How Does Gravity Behave Over Extremely Short Distances? A Ring Of Cold Atoms Could Tell Us, Scientists Say
The effects of gravity — the force that governs the motion of gigantic celestial bodies and the distribution of matter in the cosmos — are extremely hard to study over short distances. This is because at these distances — say, a few micrometers — gravity is utterly overwhelmed by electromagnetism, making it almost impossible to get an accurate measurement of gravitational forces between two tiny particles.
In order to overcome this hurdle, scientists from the U.S. National Institute of Standards and Technology (NIST) and the University of Maryland have suggested an ingenious technique.

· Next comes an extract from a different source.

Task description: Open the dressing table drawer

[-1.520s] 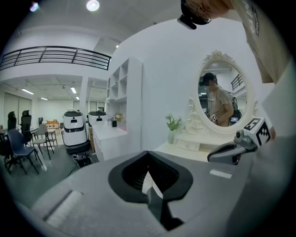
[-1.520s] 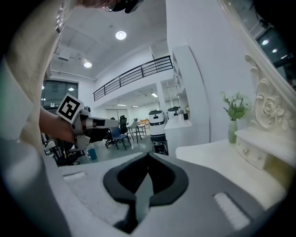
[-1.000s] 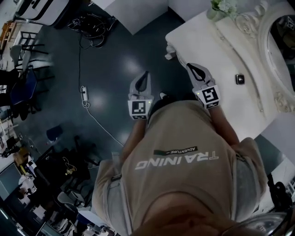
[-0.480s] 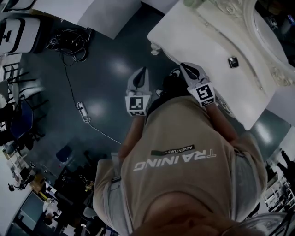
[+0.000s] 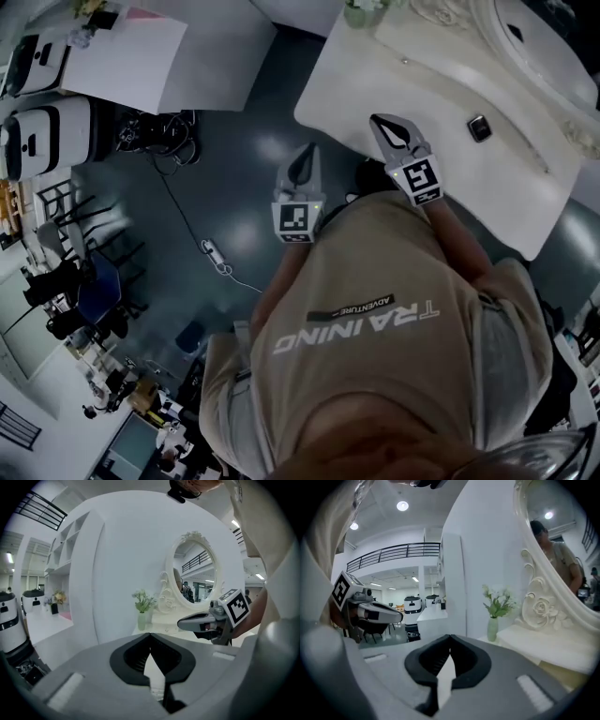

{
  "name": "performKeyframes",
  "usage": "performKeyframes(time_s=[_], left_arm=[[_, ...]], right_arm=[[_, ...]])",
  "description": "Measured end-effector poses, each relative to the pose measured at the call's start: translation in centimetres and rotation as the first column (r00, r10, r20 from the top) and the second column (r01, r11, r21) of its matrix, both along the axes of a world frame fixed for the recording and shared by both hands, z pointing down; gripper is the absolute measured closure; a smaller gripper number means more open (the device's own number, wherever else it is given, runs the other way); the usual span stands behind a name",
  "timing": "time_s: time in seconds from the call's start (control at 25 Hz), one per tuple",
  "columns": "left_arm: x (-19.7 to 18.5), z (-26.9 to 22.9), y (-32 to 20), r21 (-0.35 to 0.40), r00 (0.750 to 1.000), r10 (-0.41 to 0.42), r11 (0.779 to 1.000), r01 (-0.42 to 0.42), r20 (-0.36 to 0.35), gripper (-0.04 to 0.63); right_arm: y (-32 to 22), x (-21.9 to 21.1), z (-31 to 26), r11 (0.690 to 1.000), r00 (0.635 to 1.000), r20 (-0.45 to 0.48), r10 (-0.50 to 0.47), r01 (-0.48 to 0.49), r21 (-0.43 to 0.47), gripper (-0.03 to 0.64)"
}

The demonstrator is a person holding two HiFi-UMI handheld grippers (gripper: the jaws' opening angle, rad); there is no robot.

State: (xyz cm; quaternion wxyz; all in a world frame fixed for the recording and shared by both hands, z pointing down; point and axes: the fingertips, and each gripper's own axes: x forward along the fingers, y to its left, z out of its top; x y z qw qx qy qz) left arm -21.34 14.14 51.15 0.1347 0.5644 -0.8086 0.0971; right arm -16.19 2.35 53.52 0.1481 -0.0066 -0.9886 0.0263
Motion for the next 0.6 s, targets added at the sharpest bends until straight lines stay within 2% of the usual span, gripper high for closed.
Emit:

What if a ring, roughly 10 to 20 micrometers in diameter — about a tenth of the width of a human hair — were to be created? Could this ring, whose behavior would be governed by principles of quantum mechanics, be used, among other things, to study the effects of gravity at an exceedingly small scale?

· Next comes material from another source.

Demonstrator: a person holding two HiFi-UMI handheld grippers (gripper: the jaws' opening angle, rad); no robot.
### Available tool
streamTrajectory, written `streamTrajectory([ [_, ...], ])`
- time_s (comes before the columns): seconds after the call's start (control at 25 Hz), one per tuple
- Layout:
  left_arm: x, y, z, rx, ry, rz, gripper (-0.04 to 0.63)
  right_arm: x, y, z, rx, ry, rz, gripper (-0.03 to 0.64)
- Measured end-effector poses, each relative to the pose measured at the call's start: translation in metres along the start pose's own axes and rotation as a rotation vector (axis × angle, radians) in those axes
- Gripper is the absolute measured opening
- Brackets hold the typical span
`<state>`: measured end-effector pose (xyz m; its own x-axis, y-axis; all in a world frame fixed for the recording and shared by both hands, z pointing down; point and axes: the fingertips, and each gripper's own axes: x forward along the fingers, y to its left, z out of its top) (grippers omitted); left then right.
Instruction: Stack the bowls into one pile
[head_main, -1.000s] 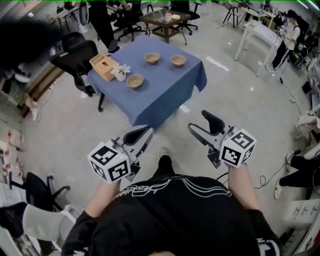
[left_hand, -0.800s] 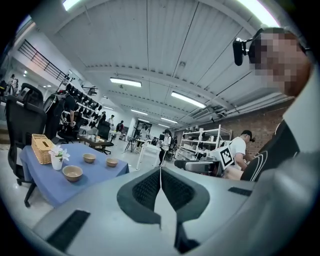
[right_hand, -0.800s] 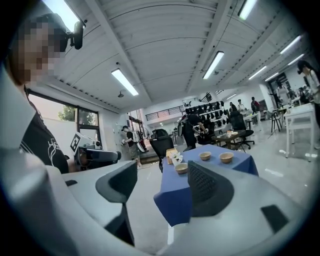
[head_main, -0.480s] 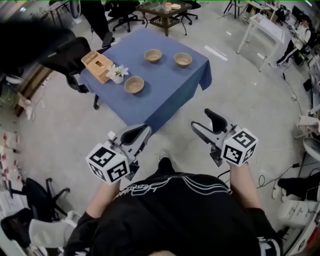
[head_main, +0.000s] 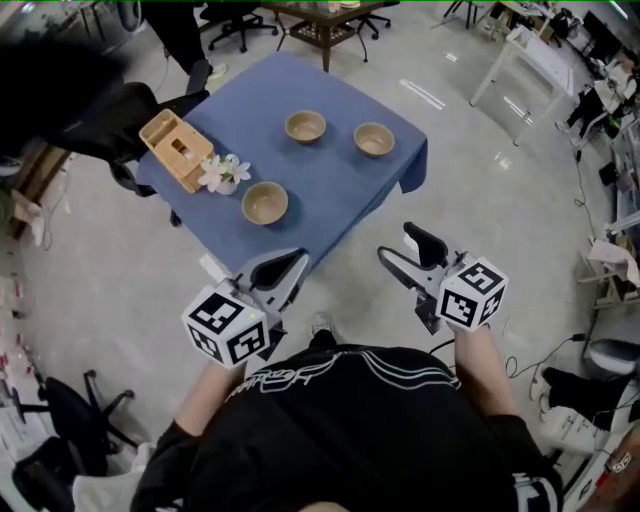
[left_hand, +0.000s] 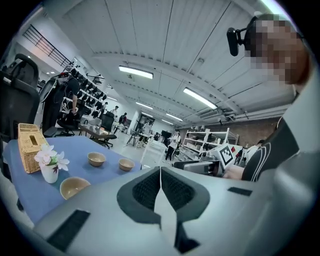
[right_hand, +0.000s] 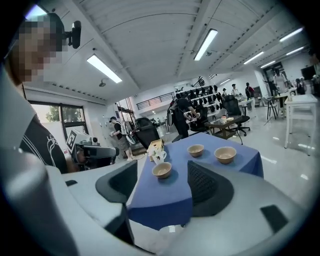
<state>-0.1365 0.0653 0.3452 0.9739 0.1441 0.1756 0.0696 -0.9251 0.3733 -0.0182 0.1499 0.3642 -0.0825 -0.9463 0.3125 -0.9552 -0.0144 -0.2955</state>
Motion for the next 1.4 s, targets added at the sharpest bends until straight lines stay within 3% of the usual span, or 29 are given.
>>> streamTrajectory([
  [0.48, 0.056, 0.104, 0.014, 0.002, 0.055, 0.046, 0.028, 0.078, -0.066, 0.02, 0.03, 0.086, -0.018, 0.313],
  [1.12, 0.122, 0.11, 0.014, -0.007, 0.103, 0.02, 0.028, 0.08, -0.128, 0.025, 0.056, 0.079, -0.047, 0.313],
  [1.4, 0.16, 0.129, 0.035, -0.018, 0.106, 0.067, 0.028, 0.097, -0.179, 0.049, 0.084, 0.07, -0.016, 0.313],
])
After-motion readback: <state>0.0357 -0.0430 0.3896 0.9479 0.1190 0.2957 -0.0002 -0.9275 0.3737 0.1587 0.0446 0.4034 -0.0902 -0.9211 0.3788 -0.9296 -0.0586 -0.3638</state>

The answer, according to a study published in the journal Physical Review Letters, is yes.
In the study, the researchers suggest using laser beams, which are already used to manipulate cold atoms, to arrange a few thousand atoms in a ring-like structure — one that resembles cars in single-lane beltway.
“Once the ring is formed, the lasers would gently stir it into motion, making the atoms circulate around it like cars traveling one after another down a single-lane beltway. And just as car tires spin as they travel along the pavement, the atoms' properties would pick up the influence of the world around them — including the effects of gravity from masses just a few micrometers away,” NIST said in a statement released Monday.
In addition to providing a clear picture of how gravity acts over extremely short distances, the technique, if implemented, could help answer a longstanding cosmological quandary — why does the universe appear to be expanding at an accelerated rate, when our current theoretical models tell us it should be slowing down?
Although dark energy — which scientists believe makes up nearly 70 percent of the universe — is believed to be responsible for this accelerated expansion, no sign of this mysterious force has yet been detected. The atomic ring could be used to test one of the many theories that have been put forward to explain the effects attributed to dark energy — one that states that short-lived virtual particles appear and wink out of existence constantly, and that their mutual repulsion drives the universe’s expansion.
“One possibility is that the basic fabric of space-time only responds to virtual particles that are more than a few micrometers apart, and that's just the sort of separation we could explore with this ring of cold atoms,” study co-author Jacob Taylor said in the statement.